La atención global se centra en Medio Oriente tras el inicio de una ofensiva militar de Estados Unidos e Israel contra Irán, liderada por el presidente Donald Trump, quien ha afirmado que no tiene intención de reducir la intensidad de los ataques. En declaraciones recientes, Trump desestimó un llamado a la tregua realizado por el Papa León XIV, afirmando: “Podemos tener un diálogo, pero no quiero hacer un alto el fuego. No haces un alto el fuego cuando literalmente estás arrasando al otro bando”, según reportó DW.
Trump ha declarado que los bombardeos han causado la destrucción de la Armada y la Fuerza Aérea de Irán, así como la eliminación de sus líderes. La administración estadounidense ha expresado su preocupación por la seguridad de las rutas marítimas en el estrecho de Ormuz, vital para el comercio petrolero, y ha anunciado que llevará a cabo una “maniobra militar sencilla y relativamente segura” para garantizar esta seguridad.

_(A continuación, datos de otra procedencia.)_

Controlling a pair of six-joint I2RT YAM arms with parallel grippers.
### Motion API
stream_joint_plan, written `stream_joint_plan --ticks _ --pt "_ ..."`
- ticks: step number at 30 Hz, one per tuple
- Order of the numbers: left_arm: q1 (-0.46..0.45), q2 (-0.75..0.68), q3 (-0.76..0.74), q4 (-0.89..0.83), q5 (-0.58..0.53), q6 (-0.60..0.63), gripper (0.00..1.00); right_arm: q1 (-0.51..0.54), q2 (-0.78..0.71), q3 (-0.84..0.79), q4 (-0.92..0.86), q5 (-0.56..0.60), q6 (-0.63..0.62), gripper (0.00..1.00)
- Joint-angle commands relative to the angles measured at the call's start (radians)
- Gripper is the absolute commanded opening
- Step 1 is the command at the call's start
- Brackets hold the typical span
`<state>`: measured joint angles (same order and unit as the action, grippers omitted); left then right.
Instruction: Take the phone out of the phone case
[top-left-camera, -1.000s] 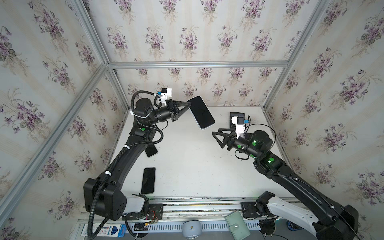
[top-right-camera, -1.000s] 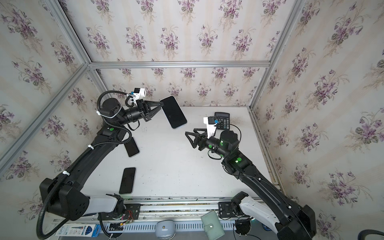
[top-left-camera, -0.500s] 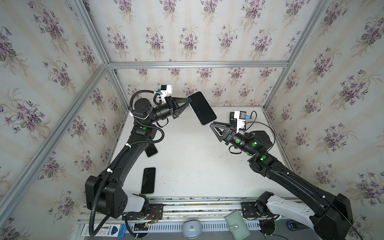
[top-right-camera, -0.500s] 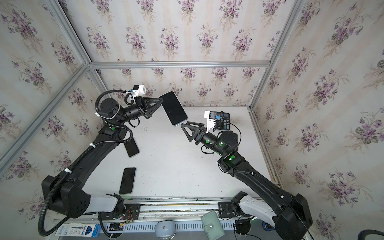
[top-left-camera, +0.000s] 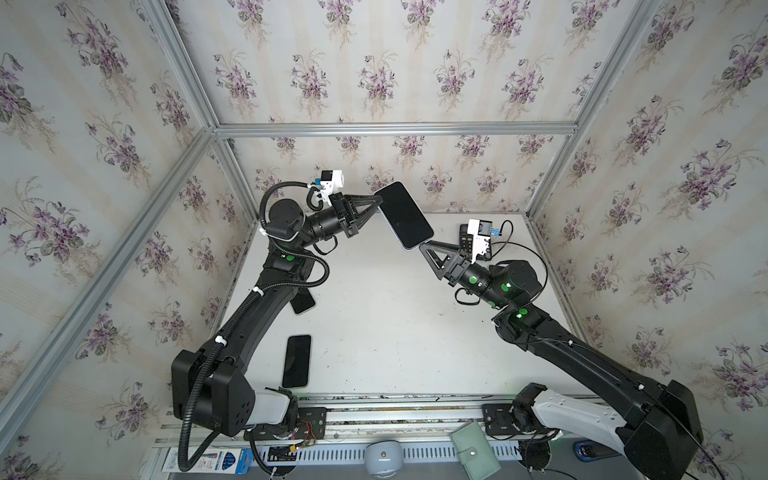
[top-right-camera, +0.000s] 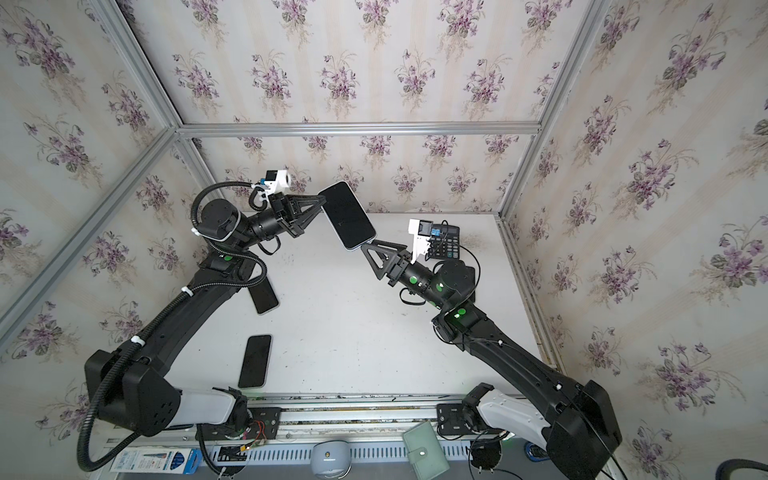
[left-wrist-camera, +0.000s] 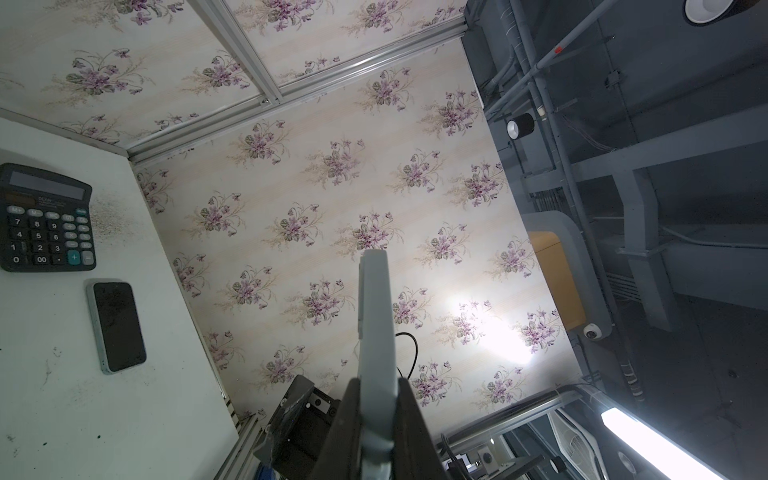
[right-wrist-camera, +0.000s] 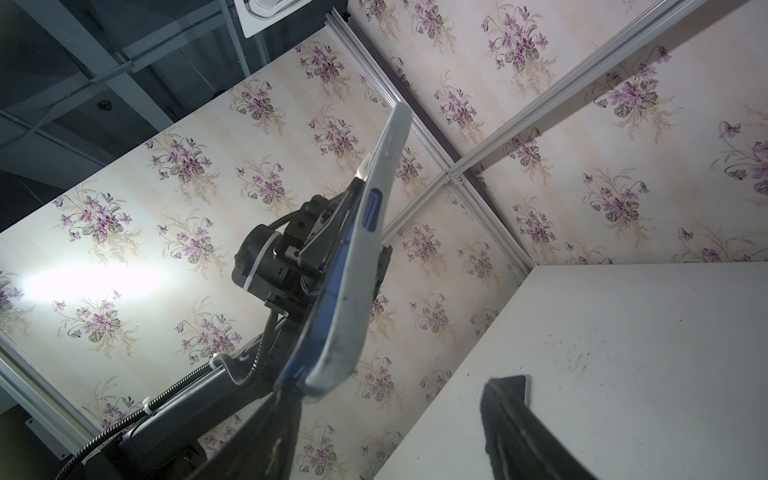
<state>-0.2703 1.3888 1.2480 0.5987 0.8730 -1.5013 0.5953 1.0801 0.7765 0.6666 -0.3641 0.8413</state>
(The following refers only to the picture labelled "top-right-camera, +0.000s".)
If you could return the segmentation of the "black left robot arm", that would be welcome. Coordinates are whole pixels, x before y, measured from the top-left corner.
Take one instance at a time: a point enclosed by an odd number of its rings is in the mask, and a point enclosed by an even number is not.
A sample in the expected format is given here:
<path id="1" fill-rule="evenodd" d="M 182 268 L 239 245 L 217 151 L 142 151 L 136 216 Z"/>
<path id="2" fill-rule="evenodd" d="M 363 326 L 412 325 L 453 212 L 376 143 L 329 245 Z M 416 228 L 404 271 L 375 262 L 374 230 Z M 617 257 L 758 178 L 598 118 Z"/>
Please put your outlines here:
<path id="1" fill-rule="evenodd" d="M 192 201 L 193 233 L 208 254 L 192 280 L 153 320 L 113 351 L 98 350 L 84 365 L 89 406 L 78 435 L 76 459 L 84 472 L 101 469 L 140 437 L 189 425 L 216 425 L 244 433 L 252 422 L 247 400 L 235 388 L 183 392 L 166 379 L 173 362 L 216 310 L 242 289 L 267 278 L 267 265 L 251 246 L 287 233 L 304 234 L 321 213 L 322 195 L 270 193 L 255 214 L 208 194 L 227 182 L 204 188 Z"/>

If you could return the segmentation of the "black phone under left arm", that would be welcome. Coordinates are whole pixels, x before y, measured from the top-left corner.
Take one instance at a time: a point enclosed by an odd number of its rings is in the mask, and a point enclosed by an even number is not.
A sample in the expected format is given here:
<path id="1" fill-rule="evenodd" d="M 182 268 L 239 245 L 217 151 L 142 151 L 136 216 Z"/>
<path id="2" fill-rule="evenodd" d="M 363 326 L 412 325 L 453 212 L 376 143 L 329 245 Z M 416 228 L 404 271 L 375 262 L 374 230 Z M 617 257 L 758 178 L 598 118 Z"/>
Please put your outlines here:
<path id="1" fill-rule="evenodd" d="M 265 277 L 260 283 L 249 287 L 248 292 L 258 315 L 264 315 L 280 305 L 280 301 L 268 277 Z"/>

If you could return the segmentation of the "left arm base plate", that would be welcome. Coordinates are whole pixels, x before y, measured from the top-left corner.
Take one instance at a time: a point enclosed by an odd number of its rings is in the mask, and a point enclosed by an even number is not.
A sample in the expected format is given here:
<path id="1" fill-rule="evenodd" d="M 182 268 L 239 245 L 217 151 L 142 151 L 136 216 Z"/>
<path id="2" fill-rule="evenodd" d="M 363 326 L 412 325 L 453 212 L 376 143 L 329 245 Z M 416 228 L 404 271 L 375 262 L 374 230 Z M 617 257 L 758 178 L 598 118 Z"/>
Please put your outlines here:
<path id="1" fill-rule="evenodd" d="M 240 420 L 220 425 L 203 424 L 195 439 L 202 438 L 204 442 L 273 440 L 277 437 L 282 412 L 280 407 L 249 408 Z"/>

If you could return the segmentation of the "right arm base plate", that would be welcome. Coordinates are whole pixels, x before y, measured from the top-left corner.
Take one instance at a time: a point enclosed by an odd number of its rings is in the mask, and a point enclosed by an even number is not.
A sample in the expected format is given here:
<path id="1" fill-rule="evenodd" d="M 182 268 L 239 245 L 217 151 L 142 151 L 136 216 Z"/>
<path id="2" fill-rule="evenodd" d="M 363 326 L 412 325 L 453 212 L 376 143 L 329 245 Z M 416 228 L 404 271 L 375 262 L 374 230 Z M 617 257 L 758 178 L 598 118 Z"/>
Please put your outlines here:
<path id="1" fill-rule="evenodd" d="M 444 439 L 458 439 L 470 435 L 506 437 L 512 432 L 491 428 L 475 414 L 466 413 L 459 402 L 436 405 L 436 433 Z"/>

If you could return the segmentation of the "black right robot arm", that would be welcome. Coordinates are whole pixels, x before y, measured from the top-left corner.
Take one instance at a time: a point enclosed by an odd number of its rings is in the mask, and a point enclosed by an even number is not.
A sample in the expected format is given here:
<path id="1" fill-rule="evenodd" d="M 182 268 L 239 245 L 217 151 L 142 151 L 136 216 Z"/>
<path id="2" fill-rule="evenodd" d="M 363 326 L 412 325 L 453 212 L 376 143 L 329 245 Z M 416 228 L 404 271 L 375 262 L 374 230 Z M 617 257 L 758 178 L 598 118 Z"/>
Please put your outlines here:
<path id="1" fill-rule="evenodd" d="M 464 408 L 483 428 L 515 433 L 544 449 L 568 479 L 594 479 L 622 442 L 608 392 L 558 372 L 509 338 L 471 299 L 476 276 L 461 260 L 437 270 L 414 262 L 406 246 L 374 240 L 361 251 L 378 279 L 401 284 L 432 304 L 439 339 L 482 361 L 523 396 L 519 402 L 486 384 Z"/>

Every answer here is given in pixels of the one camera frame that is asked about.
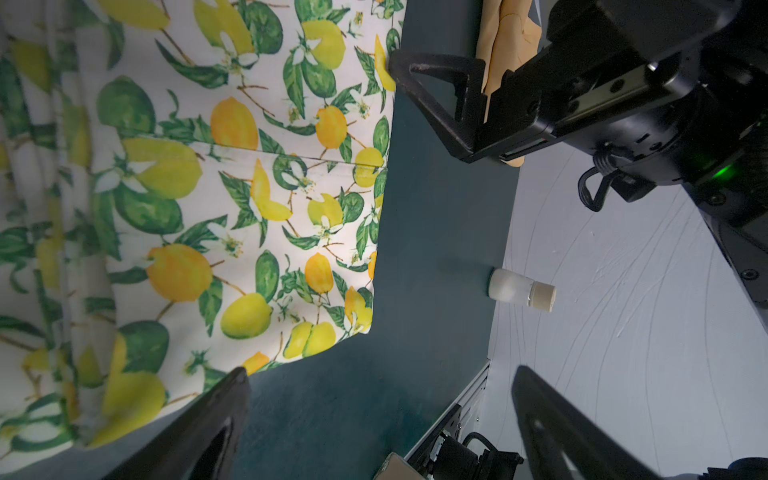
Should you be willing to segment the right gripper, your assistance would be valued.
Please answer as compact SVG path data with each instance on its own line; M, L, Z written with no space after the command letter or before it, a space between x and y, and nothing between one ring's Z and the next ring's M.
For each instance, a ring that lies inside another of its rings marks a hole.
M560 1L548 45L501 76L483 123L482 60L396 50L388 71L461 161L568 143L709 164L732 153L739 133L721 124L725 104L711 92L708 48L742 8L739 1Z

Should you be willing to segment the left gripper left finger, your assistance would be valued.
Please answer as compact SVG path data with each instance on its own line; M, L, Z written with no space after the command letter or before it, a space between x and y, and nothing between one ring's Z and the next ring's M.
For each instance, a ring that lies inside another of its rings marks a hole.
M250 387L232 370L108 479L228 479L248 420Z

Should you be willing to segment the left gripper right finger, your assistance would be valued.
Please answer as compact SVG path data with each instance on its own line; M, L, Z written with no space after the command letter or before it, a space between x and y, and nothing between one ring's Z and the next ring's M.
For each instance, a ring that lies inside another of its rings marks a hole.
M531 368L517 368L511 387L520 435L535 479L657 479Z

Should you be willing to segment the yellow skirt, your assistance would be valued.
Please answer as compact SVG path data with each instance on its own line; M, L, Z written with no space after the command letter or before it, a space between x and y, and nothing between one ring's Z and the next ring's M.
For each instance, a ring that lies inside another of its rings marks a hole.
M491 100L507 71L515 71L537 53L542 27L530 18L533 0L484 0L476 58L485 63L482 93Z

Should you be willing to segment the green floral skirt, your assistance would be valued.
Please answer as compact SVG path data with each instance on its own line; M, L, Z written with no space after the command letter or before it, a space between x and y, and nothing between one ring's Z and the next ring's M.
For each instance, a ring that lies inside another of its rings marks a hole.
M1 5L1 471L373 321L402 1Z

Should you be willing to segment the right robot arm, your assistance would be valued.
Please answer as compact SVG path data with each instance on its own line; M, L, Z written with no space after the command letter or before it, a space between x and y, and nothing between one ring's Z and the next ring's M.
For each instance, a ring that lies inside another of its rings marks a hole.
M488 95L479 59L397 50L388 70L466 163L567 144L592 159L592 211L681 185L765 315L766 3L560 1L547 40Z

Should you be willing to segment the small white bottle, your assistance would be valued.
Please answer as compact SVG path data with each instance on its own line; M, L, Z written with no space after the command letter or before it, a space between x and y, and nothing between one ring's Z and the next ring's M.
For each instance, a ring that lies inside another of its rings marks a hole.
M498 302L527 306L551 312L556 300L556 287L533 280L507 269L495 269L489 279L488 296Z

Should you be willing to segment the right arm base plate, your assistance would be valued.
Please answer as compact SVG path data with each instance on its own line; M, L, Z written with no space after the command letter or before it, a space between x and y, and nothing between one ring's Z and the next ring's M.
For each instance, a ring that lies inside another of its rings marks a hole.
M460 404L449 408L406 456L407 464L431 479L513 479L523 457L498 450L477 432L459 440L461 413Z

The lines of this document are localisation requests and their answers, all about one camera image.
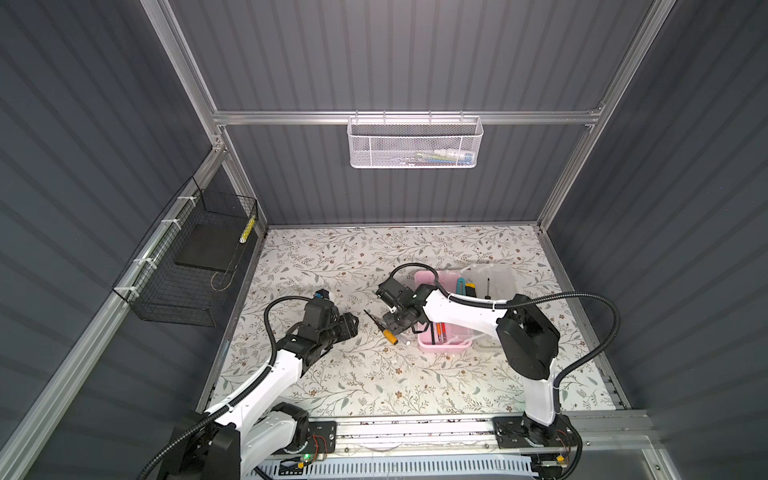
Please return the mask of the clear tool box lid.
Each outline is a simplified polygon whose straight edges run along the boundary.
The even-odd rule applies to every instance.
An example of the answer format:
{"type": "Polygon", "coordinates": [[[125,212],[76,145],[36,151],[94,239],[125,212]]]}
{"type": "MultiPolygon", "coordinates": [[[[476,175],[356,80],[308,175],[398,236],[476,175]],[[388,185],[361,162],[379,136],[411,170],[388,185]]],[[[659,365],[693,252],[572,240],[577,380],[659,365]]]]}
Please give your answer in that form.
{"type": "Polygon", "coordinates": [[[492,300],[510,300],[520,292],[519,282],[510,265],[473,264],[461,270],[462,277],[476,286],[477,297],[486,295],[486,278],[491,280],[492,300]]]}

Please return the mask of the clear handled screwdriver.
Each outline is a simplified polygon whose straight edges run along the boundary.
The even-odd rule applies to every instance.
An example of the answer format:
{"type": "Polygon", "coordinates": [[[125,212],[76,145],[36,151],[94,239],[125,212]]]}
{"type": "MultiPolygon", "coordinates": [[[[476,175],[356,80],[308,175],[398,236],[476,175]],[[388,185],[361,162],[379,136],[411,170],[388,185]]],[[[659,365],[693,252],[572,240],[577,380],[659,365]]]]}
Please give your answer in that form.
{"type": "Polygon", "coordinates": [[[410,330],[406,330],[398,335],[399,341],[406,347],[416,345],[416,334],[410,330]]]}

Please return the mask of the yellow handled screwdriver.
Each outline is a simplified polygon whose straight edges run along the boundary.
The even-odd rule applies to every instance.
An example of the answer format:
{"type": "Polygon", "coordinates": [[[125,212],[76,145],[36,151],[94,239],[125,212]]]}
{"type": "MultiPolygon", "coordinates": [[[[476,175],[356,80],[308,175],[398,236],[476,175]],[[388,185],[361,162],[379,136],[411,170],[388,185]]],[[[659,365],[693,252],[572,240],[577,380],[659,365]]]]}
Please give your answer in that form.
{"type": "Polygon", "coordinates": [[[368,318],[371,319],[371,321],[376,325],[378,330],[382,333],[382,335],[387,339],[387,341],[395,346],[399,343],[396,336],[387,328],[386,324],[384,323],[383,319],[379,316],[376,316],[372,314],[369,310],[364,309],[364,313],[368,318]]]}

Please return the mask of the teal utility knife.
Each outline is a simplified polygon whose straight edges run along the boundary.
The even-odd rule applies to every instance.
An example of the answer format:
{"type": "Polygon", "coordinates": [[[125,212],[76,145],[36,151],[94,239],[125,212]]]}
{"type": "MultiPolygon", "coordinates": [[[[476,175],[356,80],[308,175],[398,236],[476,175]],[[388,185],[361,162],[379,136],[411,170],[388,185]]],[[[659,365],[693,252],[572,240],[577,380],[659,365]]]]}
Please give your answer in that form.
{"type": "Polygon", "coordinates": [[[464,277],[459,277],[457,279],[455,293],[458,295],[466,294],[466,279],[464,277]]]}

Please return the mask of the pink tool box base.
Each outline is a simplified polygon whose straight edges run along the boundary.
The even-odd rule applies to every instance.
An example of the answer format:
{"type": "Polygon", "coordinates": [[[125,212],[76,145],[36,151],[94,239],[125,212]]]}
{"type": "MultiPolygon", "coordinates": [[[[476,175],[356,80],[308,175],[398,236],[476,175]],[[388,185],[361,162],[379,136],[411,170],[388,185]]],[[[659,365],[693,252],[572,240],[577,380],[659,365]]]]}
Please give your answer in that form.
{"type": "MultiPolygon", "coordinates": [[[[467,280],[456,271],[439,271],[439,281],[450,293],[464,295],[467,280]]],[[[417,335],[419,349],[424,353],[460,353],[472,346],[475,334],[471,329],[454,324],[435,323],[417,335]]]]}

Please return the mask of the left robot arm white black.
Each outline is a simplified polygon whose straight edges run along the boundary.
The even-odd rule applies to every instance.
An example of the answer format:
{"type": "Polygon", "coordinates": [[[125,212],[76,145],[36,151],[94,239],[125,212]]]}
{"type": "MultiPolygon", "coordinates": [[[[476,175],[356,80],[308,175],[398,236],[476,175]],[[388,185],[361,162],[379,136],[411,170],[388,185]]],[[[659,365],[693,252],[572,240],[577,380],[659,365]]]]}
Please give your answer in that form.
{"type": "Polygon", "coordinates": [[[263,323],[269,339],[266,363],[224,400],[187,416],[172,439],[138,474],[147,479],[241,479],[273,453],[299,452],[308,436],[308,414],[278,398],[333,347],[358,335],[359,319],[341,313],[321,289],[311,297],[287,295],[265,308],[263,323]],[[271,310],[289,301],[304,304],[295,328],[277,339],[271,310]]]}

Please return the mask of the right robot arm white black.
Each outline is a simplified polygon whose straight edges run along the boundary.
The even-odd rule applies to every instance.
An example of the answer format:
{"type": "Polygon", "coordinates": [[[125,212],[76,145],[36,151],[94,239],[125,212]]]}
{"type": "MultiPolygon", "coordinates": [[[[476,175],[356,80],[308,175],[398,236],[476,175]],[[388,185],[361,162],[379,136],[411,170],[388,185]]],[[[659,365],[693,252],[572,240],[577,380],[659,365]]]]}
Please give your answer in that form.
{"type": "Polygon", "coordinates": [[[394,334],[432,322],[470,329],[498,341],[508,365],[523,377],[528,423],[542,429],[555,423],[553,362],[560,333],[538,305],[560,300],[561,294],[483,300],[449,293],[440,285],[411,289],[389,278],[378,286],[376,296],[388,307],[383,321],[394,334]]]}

A través de sus redes sociales, el presidente Trump criticó a los países de la OTAN por no apoyar su estrategia contra Irán, afirmando: “¡Sin EE. UU., la OTAN es un tigre de papel! No quisieron unirse a la lucha para detener a un Irán con capacidad nuclear”. En su publicación en Truth Social, Trump continuó señalando que, a pesar de haber ganado la batalla militarmente con poco riesgo para los aliados, estos se quejan de los altos precios del petróleo sin querer colaborar en la apertura del estrecho de Ormuz, lo que, según él, es la causa principal de los precios elevados del crudo.
El presidente concluyó su mensaje con un tono desafiante, afirmando: “Sería tan fácil para ellos hacerlo, y con tan poco riesgo. ¡COBARDES, y nosotros lo RECORDAREMOS!” La situación en la región sigue siendo tensa, con implicaciones significativas para la seguridad internacional y el mercado energético.